The rise and fall of bromided flame retardants
A drilling core tells a poisonous tale
Empa has coaxed the life story of bromided flame retardants from a drilling core cut from the bed of the Greifensee lake their rapid ascendancy following their market launch, their subsequent fall from grace once their toxicity had been recognized and the explosion in popularity of their successor. The drilling core will be on display at Empa's Open Day in Dübendorf on Saturday 25 June 2005.
Bromided flame retardants are an effective way of preventing plastics and textiles from burning. But protection comes at the cost of undesirable side effects, and several of these industrial chemicals are hazardous. For this reason they have not been used in Europe for several years. Empa, in conjunction with Eawag, the Swiss Federal Institute of Aquatic Science and Tecnology, recently confirmed this using a drilling core from the bed of the Greifensee lake. Following rapid growth in the 1980s, volumes of this flame retardant started to fall slightly again as of 1995. However, Empa has also established that concentrations of one of its successors are rising worryingly.
Bromided flamed retardants decompose only very slowly. Year by year they are deposited in lake bed sediment, thereby recording their own history. In 2003 Empa and Eawag decided to unearth this history. Eawag drilled a 150 cm core out of the bed of the Greifensee lake and dated its "rings" by measuring the isotope caesium 137. Large quantities of this isotope were released during the Soviet atom bomb tests in 1961/62 and following the explosion of the Chernobyl reactor in 1987, and it is to be found in the appropriate layers of the core.
After being cut into slices and freeze dried, the top 42 cm of the drilling core finally arrived in Empa's laboratories. Here scientists are conducting in-depth research into bromided flame retardants. As part of National Research Programme 50 Endocrine Disruptors: Relevance to Humans, Animals and Ecosystems they are studying their environmental characteristics and developing methods for detecting them chemically.
POPs a long-term hazard
Researchers extracted the substances from the sediment, cleaned them and examined three types of bromided flame retardants, each with a different number of bromine atoms in the molecule. The molecules in question are pentaBDE (five bromine atoms), octaBDE (eight bromine atoms) and decaBDE (ten bromine atoms). PentaBDE and octaBDE are POPs or persistent organic pollutants. POPs are toxic substances that do not biodegrade easily and are bioaccumulatable in other words they amass in the food chain.

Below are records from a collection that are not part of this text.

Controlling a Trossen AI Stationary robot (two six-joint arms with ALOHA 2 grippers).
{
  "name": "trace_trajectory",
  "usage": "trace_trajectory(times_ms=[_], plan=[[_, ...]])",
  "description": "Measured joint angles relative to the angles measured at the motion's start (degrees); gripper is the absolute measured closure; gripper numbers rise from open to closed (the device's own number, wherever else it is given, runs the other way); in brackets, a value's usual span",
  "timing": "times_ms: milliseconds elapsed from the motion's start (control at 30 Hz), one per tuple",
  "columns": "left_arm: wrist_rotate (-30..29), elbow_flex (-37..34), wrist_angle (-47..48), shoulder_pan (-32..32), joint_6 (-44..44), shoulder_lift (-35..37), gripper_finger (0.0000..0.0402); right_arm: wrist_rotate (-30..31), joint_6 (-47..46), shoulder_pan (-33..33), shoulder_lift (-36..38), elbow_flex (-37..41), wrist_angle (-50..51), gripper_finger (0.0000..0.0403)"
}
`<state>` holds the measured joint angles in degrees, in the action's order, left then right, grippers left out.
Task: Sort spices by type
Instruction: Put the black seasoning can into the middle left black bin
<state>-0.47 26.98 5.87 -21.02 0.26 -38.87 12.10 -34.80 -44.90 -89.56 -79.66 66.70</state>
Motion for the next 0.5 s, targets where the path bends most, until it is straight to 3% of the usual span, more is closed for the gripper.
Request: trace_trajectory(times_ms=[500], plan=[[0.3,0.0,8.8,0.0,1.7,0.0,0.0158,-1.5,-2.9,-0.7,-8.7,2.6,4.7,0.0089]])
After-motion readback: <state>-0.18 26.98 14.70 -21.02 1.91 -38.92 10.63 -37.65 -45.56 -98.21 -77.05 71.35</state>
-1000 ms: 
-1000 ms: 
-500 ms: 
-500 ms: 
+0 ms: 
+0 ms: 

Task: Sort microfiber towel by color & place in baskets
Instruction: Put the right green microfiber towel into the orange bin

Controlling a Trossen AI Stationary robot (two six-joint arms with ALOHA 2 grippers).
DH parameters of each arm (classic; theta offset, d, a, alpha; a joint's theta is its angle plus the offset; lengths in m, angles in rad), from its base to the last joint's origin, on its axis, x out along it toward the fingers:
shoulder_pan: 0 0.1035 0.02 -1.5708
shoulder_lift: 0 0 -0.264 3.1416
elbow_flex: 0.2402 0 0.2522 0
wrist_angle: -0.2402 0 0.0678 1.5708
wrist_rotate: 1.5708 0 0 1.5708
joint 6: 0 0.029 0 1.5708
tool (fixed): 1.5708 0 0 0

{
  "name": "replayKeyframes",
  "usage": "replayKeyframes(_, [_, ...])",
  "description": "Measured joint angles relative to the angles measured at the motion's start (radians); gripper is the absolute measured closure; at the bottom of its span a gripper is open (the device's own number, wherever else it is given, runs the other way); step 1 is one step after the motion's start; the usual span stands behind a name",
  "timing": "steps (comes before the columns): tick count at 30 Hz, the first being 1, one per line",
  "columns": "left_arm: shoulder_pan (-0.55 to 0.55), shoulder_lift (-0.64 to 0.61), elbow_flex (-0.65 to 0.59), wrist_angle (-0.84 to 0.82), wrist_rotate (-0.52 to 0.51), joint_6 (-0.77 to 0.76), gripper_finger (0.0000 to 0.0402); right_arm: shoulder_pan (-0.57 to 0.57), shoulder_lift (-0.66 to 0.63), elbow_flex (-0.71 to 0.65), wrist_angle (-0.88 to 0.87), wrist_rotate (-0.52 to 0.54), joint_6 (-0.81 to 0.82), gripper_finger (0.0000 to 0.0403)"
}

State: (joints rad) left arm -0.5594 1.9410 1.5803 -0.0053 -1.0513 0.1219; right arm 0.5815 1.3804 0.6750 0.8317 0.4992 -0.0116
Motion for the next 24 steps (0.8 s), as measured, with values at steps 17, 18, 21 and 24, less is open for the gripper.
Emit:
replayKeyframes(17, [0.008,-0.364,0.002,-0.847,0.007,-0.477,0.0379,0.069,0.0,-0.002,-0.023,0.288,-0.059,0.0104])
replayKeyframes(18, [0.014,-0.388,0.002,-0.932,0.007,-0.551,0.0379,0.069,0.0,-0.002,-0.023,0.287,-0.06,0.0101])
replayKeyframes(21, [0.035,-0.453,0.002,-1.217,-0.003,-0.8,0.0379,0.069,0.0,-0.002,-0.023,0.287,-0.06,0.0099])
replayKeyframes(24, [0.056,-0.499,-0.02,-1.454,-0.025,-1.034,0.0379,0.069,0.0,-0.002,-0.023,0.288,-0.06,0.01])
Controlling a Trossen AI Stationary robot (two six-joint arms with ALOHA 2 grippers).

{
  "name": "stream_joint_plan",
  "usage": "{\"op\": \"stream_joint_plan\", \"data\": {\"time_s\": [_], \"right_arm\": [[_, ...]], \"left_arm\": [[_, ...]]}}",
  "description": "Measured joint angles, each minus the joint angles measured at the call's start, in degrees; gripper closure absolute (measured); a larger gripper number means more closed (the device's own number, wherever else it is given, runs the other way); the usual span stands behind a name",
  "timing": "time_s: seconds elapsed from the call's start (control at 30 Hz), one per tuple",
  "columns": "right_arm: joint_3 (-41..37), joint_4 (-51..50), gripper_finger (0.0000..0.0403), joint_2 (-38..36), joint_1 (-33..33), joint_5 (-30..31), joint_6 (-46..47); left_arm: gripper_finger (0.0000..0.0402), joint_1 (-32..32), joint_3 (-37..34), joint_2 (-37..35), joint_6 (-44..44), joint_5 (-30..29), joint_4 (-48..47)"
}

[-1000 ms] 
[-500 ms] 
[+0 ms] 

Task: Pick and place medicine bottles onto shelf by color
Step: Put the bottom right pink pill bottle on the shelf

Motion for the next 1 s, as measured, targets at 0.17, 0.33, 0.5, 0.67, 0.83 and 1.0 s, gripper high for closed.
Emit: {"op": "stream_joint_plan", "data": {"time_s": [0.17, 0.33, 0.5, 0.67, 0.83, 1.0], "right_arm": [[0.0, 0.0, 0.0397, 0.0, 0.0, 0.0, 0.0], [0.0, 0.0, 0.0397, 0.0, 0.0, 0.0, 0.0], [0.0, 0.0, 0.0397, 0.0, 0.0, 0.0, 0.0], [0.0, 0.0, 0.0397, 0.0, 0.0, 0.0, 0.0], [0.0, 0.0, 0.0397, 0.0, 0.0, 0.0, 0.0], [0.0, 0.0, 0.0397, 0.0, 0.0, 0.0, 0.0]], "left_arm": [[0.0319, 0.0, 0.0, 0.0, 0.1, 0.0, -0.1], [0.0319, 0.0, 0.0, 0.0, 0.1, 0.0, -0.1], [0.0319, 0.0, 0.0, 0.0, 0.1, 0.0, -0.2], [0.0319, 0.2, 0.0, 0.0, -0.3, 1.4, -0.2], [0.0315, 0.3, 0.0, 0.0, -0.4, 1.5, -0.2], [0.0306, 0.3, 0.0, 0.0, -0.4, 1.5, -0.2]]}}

PentaBDE and octaBDE both possess these properties. They are hormonally active, affect hormone levels and are suspected of disrupting the development of people and animals. They are also extremely long-lived. Wind and water have carried them to all corners of the globe; they can even be found in the polar bears of the Arctic. And they are transmitted along the food chain, from the tiniest organisms through to the top consumers people and carnivorous animals. By contrast decaBDE is unlikely to be a POP because research to date has not produced any evidence that it is bioaccumulatable. Furthermore it is less toxic.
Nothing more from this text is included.